▶ **Instructions to follow**
Every line of the material is to be repeated exactly as it stands.

+ + + +

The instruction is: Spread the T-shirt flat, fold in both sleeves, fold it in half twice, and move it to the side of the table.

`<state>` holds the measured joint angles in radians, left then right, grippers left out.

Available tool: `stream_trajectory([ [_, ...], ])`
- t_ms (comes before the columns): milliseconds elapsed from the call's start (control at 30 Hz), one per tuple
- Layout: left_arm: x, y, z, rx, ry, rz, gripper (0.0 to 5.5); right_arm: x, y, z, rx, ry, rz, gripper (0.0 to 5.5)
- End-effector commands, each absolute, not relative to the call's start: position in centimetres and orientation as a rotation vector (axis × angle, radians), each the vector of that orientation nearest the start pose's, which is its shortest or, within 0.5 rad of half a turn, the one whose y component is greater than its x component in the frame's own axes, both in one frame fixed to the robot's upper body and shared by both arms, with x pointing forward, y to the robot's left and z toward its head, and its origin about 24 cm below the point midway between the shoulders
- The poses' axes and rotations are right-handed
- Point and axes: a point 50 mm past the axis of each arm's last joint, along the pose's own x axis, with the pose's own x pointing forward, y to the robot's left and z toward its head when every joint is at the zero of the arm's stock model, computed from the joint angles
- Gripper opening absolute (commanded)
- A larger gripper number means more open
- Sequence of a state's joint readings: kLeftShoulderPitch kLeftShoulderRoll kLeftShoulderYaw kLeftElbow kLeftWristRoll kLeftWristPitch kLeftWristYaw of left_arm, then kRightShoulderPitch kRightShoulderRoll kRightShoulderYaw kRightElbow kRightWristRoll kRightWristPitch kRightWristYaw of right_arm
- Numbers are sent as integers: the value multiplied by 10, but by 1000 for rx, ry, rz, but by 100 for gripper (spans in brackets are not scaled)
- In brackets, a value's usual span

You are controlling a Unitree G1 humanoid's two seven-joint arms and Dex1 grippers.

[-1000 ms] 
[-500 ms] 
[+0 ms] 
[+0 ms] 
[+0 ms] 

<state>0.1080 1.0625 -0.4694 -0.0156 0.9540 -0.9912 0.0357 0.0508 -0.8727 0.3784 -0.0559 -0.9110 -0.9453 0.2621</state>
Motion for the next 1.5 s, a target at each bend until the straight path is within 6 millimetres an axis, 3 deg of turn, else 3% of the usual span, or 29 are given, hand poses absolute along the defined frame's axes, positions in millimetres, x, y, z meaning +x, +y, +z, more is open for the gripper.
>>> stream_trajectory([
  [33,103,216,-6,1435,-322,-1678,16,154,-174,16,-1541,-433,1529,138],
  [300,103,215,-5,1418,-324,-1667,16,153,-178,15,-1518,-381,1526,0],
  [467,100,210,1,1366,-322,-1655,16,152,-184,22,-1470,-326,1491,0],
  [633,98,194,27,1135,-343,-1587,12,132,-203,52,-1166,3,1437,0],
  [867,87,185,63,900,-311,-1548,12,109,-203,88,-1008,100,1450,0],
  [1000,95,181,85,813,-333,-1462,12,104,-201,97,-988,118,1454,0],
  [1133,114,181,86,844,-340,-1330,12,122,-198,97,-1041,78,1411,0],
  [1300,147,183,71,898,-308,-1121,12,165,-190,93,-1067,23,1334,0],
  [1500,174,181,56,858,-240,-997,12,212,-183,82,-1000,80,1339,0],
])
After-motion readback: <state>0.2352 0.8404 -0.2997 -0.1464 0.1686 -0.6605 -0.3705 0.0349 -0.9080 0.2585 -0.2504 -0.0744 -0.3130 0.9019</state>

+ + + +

▶ **Result for this exercise**
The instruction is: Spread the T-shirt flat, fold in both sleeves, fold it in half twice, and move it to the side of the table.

`<state>` holds the measured joint angles in radians, left then right, grippers left out.

Available tool: `stream_trajectory([ [_, ...], ])`
- t_ms (comes before the columns): milliseconds elapsed from the call's start (control at 30 Hz), one per tuple
- Layout: left_arm: x, y, z, rx, ry, rz, gripper (0.0 to 5.5); right_arm: x, y, z, rx, ry, rz, gripper (0.0 to 5.5)
- End-effector commands, each absolute, not relative to the call's start: position in centimetres and orientation as a rotation vector (axis × angle, radians), each the vector of that orientation nearest the start pose's, which is its shortest or, within 0.5 rad of half a turn, the one whose y component is greater than its x component in the frame's own axes, both in one frame fixed to the robot's upper body and shared by both arms, with x pointing forward, y to the robot's left and z toward its head, and its origin about 24 cm below the point midway between the shoulders
- The poses' axes and rotations are right-handed
- Point and axes: a point 50 mm past the axis of each arm's last joint, along the pose's own x axis, with the pose's own x pointing forward, y to the robot's left and z toward its head when every joint is at the zero of the arm's stock model, computed from the joint angles
- Gripper opening absolute (commanded)
- A larger gripper number means more open
- Sequence of a state's joint readings: kLeftShoulderPitch kLeftShoulderRoll kLeftShoulderYaw kLeftElbow kLeftWristRoll kLeftWristPitch kLeftWristYaw of left_arm, then kRightShoulderPitch kRightShoulderRoll kRightShoulderYaw kRightElbow kRightWristRoll kRightWristPitch kRightWristYaw of right_arm
- Numbers are sent as integers: the value multiplied by 10, but by 1000 for rx, ry, rz, but by 100 for gripper (spans in brackets are not scaled)
- In brackets, a value's usual span

You are controlling a Unitree G1 humanoid's two seven-joint arms and Dex1 grippers.

[-1000 ms] 
[-500 ms] 
[+0 ms] 
[+0 ms] 
[+0 ms] 

<state>0.1080 1.0625 -0.4694 -0.0156 0.9540 -0.9912 0.0357 0.0508 -0.8727 0.3784 -0.0559 -0.9110 -0.9453 0.2621</state>
Motion for the next 1.5 s, a target at each bend until the straight path is within 6 millimetres an axis, 3 deg of turn, else 3% of the usual span, or 29 are given, hand poses absolute along the defined frame's axes, positions in millimetres, x, y, z meaning +x, +y, +z, more is open for the gripper.
>>> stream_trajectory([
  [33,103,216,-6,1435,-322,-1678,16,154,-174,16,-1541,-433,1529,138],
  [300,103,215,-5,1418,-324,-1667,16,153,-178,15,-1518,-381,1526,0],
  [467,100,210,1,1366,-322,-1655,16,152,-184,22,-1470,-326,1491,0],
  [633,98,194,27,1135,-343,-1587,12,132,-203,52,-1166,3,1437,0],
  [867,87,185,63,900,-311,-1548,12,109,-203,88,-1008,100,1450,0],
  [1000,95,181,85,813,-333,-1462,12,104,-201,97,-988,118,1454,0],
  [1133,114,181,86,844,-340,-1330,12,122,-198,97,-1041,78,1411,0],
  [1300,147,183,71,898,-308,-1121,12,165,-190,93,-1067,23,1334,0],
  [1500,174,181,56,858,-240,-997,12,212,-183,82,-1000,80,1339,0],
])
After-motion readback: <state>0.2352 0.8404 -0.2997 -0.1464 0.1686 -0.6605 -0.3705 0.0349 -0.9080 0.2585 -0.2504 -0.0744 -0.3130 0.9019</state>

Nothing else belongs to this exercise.